Origin and Definition
The potlatch (from the Chinook word Patshatl) is a ceremony integral to the governing structure, culture and spiritual traditions of various First Nations living on the Northwest Coast (such as the Kwakwaka’wakw, Nuu-chah-nulth and Coast Salish) and the Dene living in parts of the interior western subarctic. While the practice and formality of the ceremony differed among First Nations, it was commonly held on the occasion of important social events, such as marriages, births and funerals. A great potlatch might last for several days and would involve feasting, spirit dances, singing and theatrical demonstrations.
Historically, the potlatch functioned to redistribute wealth in what some refer to as a gift-giving ceremony. Valuable goods, such as firearms, blankets, clothing, carved cedar boxes, canoes, food and prestige items, such as slaves and coppers, were accumulated by high-ranking individuals over time, sometimes years. These goods were later bestowed on invited guests as gifts by the host or even destroyed with great ceremony as a show of superior generosity, status and prestige over rivals.
In addition to its economic redistributive and kinship functions, the potlatch maintained community solidarity and hierarchical relations within and between bands and nations. A highly regulated ceremony, the potlatch conferred status and rank upon individuals, kin groups and clans, and established claims to names, powers and rights to hunting and fishing territories.
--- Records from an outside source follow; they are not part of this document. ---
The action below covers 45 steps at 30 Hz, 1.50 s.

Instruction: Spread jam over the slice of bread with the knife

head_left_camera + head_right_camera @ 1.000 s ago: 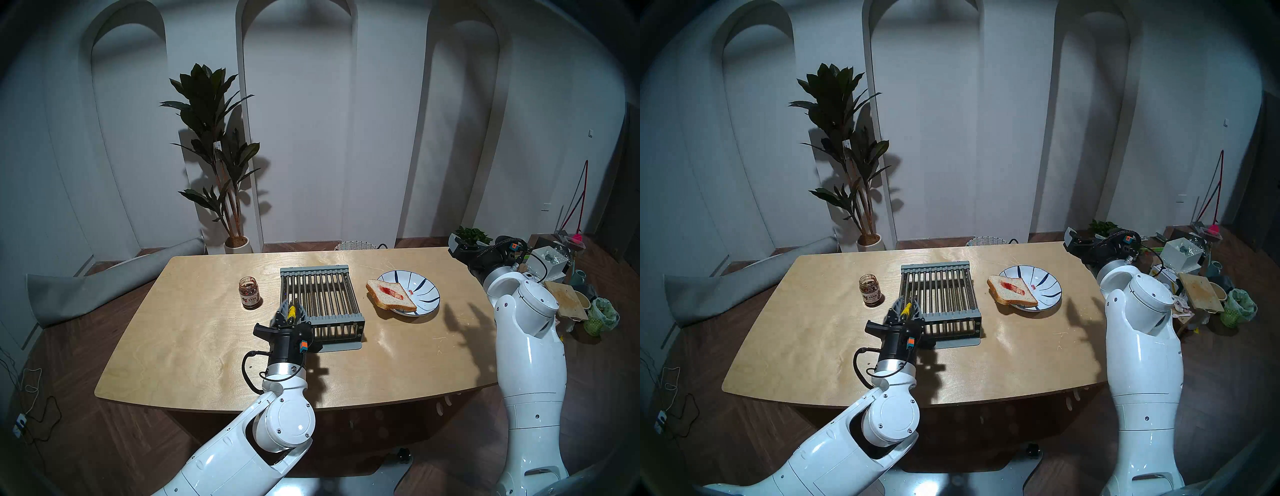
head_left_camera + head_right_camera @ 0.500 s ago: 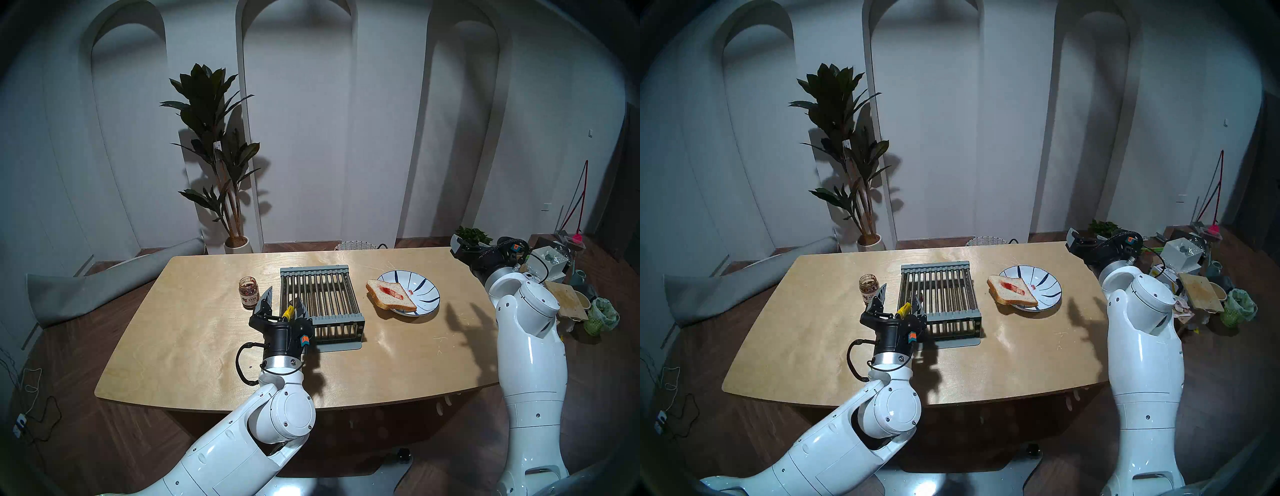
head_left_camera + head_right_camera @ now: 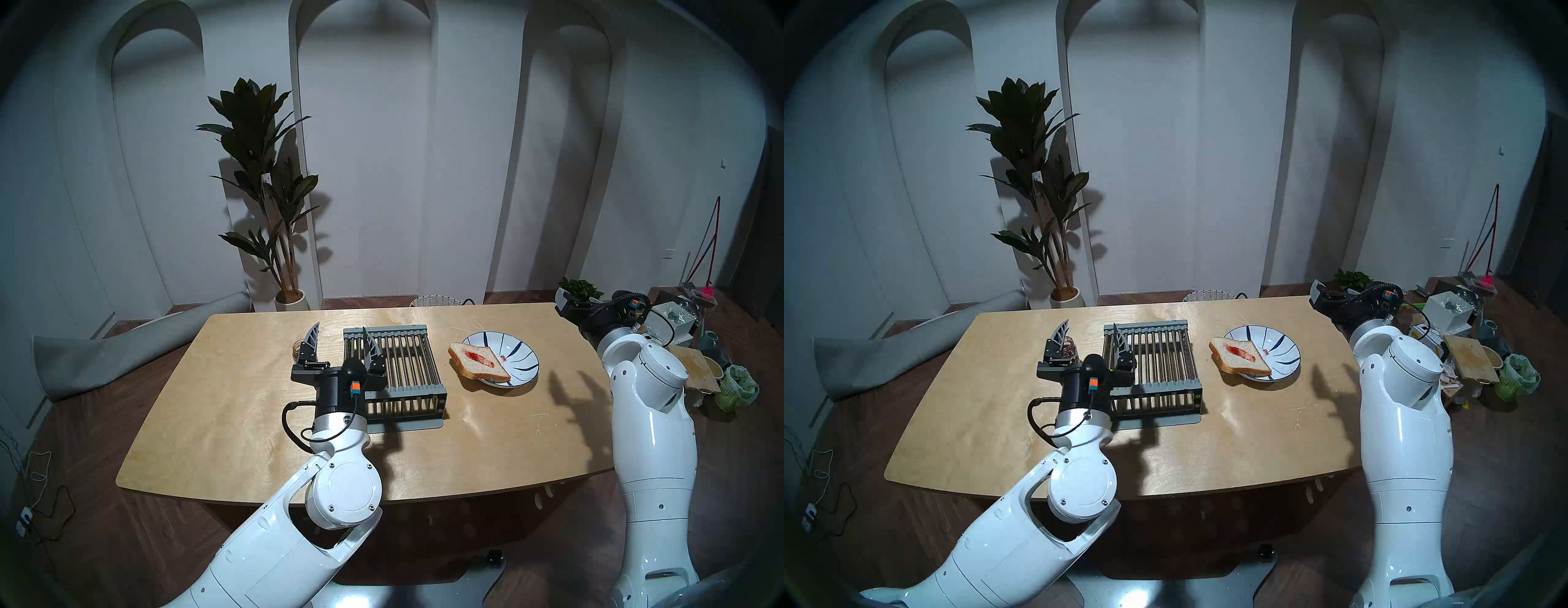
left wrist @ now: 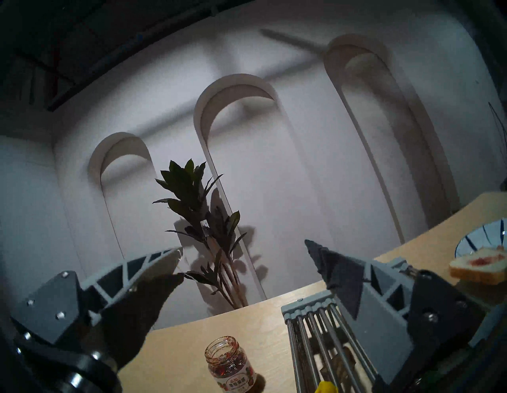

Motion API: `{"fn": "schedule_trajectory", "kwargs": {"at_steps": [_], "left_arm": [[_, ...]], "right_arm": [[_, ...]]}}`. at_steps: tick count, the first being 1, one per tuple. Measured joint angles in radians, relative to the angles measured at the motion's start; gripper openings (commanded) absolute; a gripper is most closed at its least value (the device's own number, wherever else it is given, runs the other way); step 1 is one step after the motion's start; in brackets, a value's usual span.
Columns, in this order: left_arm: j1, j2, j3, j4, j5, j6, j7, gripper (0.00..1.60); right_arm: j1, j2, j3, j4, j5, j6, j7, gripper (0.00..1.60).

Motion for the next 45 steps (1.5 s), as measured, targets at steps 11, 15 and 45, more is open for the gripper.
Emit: {"fn": "schedule_trajectory", "kwargs": {"at_steps": [11,15,45], "left_arm": [[0.019,0.028,-0.102,-0.138,-0.149,-0.133,-0.030,1.60],[0.045,0.074,-0.173,-0.176,-0.193,-0.147,-0.061,1.60],[0.029,0.383,-0.493,0.062,-0.633,-0.179,-0.565,1.60]], "right_arm": [[0.005,0.000,-0.016,0.001,-0.004,0.000,0.002,1.60],[0.009,-0.013,-0.036,-0.004,-0.004,-0.002,0.001,1.60],[0.024,-0.049,-0.218,0.009,0.020,-0.005,0.083,1.60]]}}
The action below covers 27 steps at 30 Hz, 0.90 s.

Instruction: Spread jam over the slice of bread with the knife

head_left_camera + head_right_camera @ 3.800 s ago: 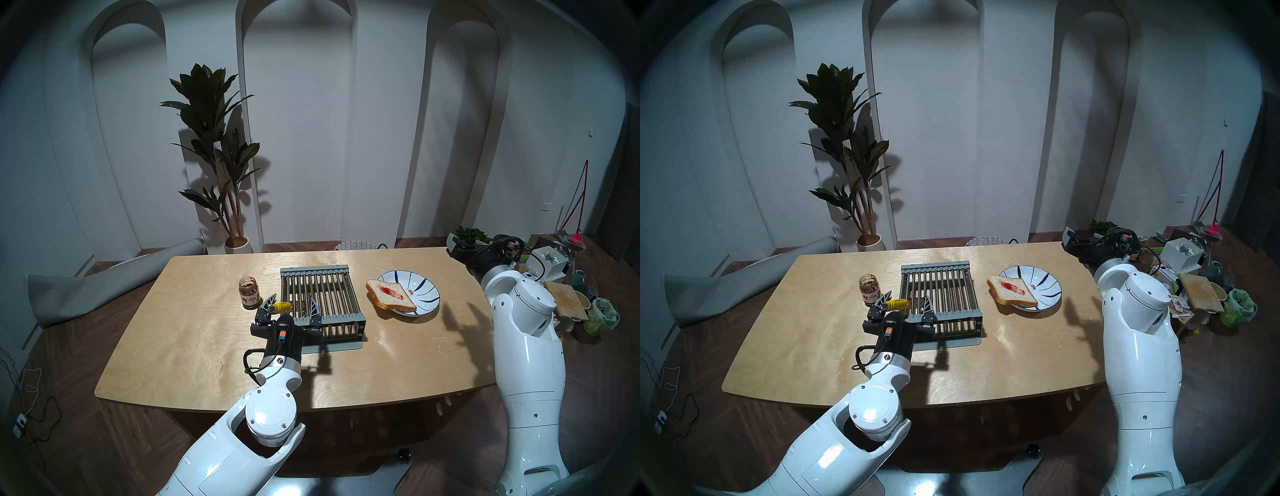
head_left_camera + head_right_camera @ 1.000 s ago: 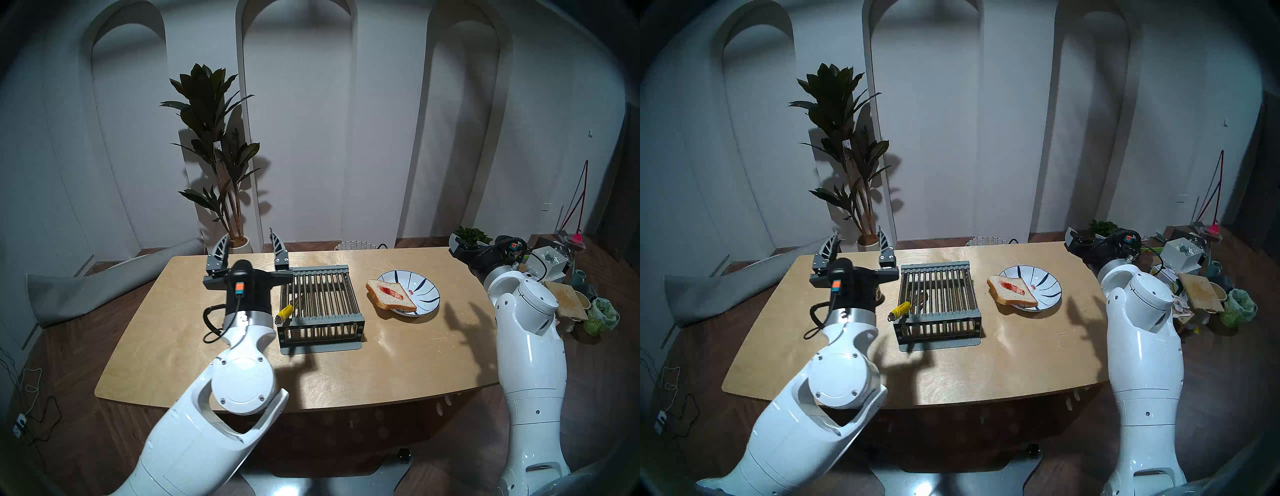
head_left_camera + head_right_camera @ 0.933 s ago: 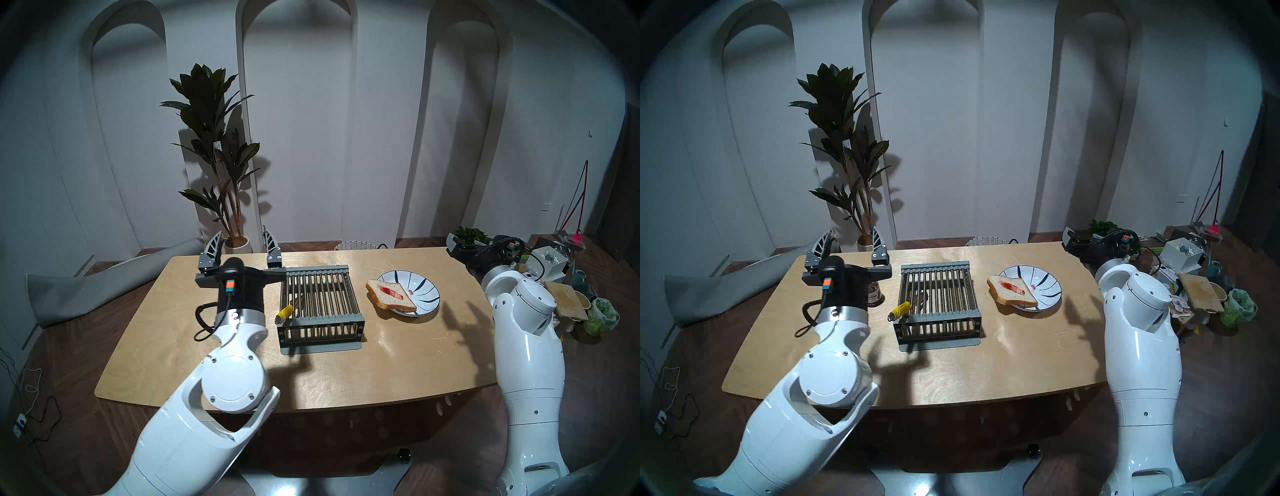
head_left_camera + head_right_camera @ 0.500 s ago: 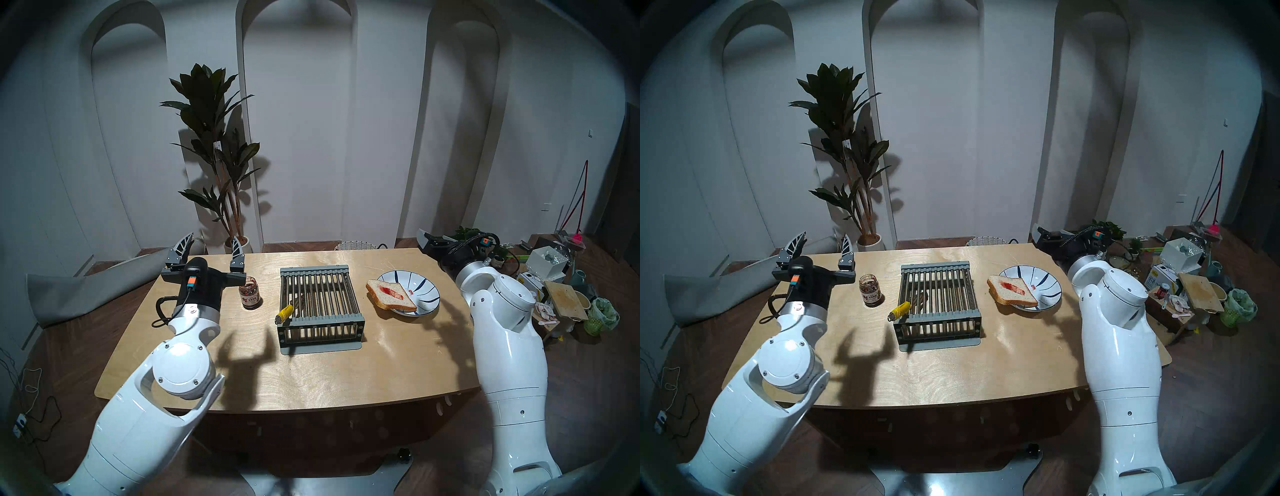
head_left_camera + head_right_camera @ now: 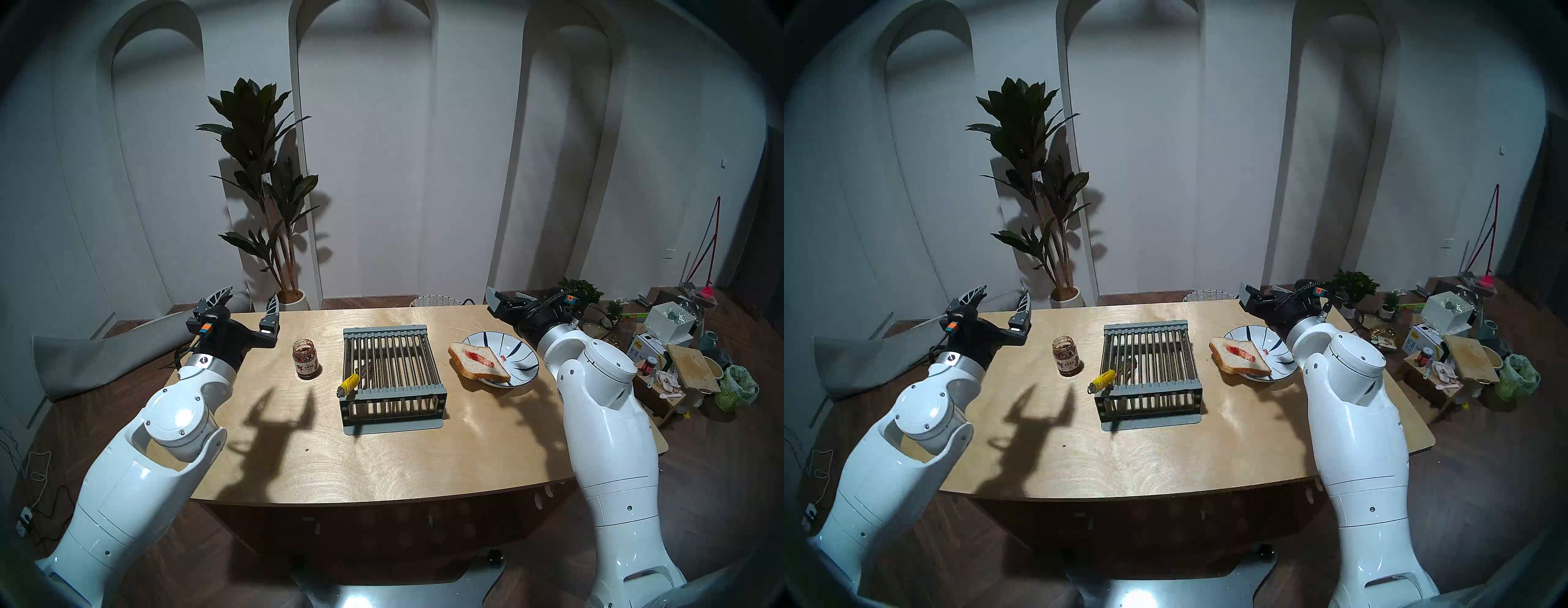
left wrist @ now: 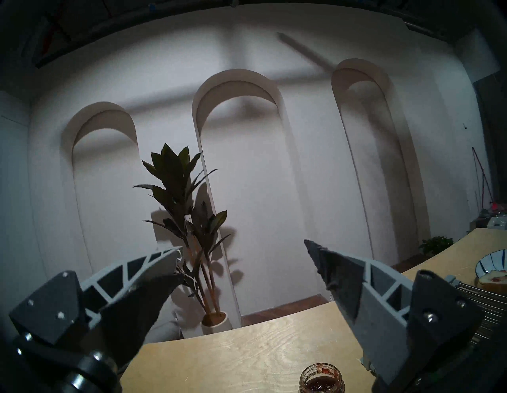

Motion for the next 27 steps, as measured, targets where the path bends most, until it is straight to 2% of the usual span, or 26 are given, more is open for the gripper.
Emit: {"fn": "schedule_trajectory", "kwargs": {"at_steps": [7,12,19,27], "left_arm": [[-0.029,0.043,0.000,0.055,-0.165,-0.006,-0.124,1.60],[-0.048,0.084,0.014,0.092,-0.273,-0.028,-0.224,1.60],[-0.071,0.131,0.035,0.138,-0.363,-0.058,-0.351,1.60],[-0.104,0.151,0.047,0.198,-0.416,-0.069,-0.471,1.60]], "right_arm": [[-0.009,0.008,-0.015,0.010,-0.025,-0.026,0.007,1.60],[-0.021,0.008,-0.022,0.017,-0.049,-0.070,0.006,1.60],[-0.034,-0.006,-0.024,0.026,-0.070,-0.122,-0.013,1.60],[-0.037,-0.014,-0.024,0.034,-0.080,-0.158,-0.023,1.60]]}}
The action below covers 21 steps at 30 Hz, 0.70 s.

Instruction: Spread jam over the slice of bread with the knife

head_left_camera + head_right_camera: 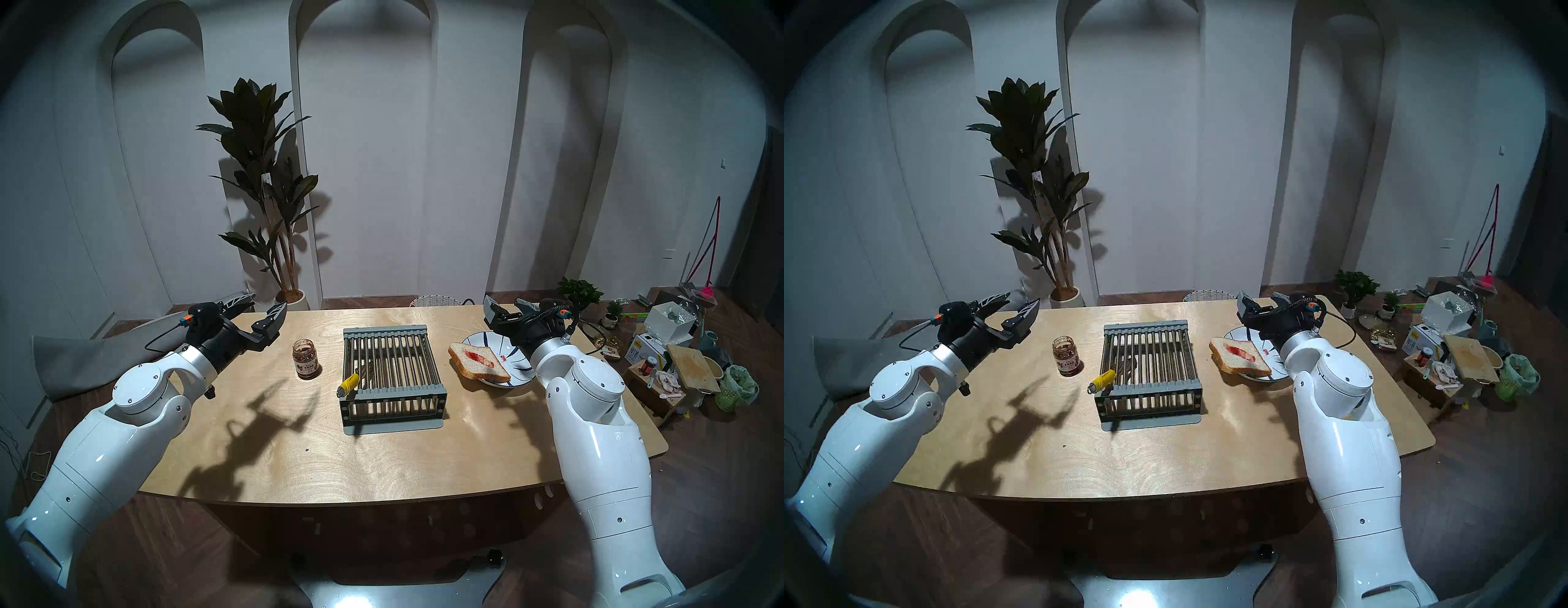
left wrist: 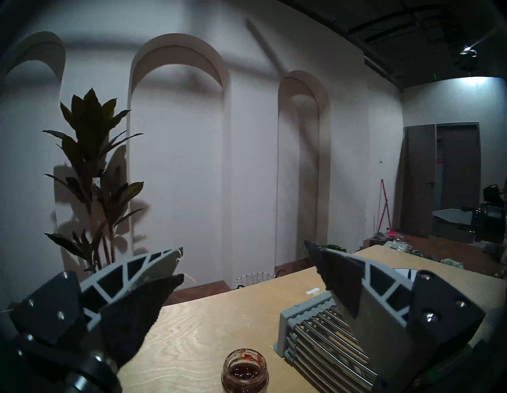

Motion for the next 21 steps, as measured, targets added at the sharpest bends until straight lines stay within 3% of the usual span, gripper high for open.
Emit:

As part of a policy of assimilation, the federal government banned the potlatch from 1884 to 1951 in an amendment to the Indian Act. The government and its supporters saw the ceremony as anti-Christian, reckless and wasteful of personal property. They failed to understand the potlatch’s symbolic importance as well as its communal economic exchange value.
The last major potlatch, that of Daniel Cranmer (Kwakwaka’wakw) from Alert Bay, British Columbia, was held in 1921. The goods were confiscated by agents of the Indian Department and charges were laid.
By the time the ban was repealed in 1951, due largely to the difficulties of enforcement and changes in attitudes, traditional Indigenous identities had been damaged and social relations disrupted. However, the ban did not completely eradicate the potlatch, which still exists in various communities today.